• **DIRECTIONS FOR THIS TASK**
All of the data should be output character for character, except the pictures.

• **DATA EXCERPTS**

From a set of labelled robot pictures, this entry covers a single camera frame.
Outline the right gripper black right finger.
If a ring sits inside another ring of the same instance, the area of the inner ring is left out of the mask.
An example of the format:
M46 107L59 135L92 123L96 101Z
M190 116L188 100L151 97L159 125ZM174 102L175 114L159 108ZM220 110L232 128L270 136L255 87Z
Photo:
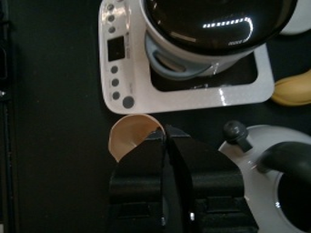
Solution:
M187 233L258 233L240 169L210 144L167 126L167 149Z

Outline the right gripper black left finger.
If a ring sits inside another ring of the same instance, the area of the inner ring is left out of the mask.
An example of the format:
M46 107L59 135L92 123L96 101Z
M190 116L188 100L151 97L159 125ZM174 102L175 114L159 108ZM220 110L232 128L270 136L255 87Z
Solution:
M163 233L164 137L160 129L154 131L116 165L107 233Z

• **ANSWER SECTION**
From a set of labelled robot pictures, this entry covers a single camera frame.
Outline the right gripper black right finger.
If a ring sits inside another ring of the same instance, the area of the inner ring is left out of the mask.
An example of the format:
M46 107L59 135L92 123L96 101Z
M190 116L188 100L151 97L159 125ZM174 102L175 114L159 108ZM220 110L232 128L270 136L255 87Z
Photo:
Solution:
M187 233L258 233L240 169L210 144L167 126L167 149Z

Outline the right gripper black left finger.
If a ring sits inside another ring of the same instance, the area of the inner ring is left out of the mask.
An example of the format:
M46 107L59 135L92 123L96 101Z
M190 116L188 100L151 97L159 125ZM174 102L175 114L159 108ZM220 110L232 128L270 136L255 87Z
Solution:
M163 233L164 137L160 129L154 131L116 165L107 233Z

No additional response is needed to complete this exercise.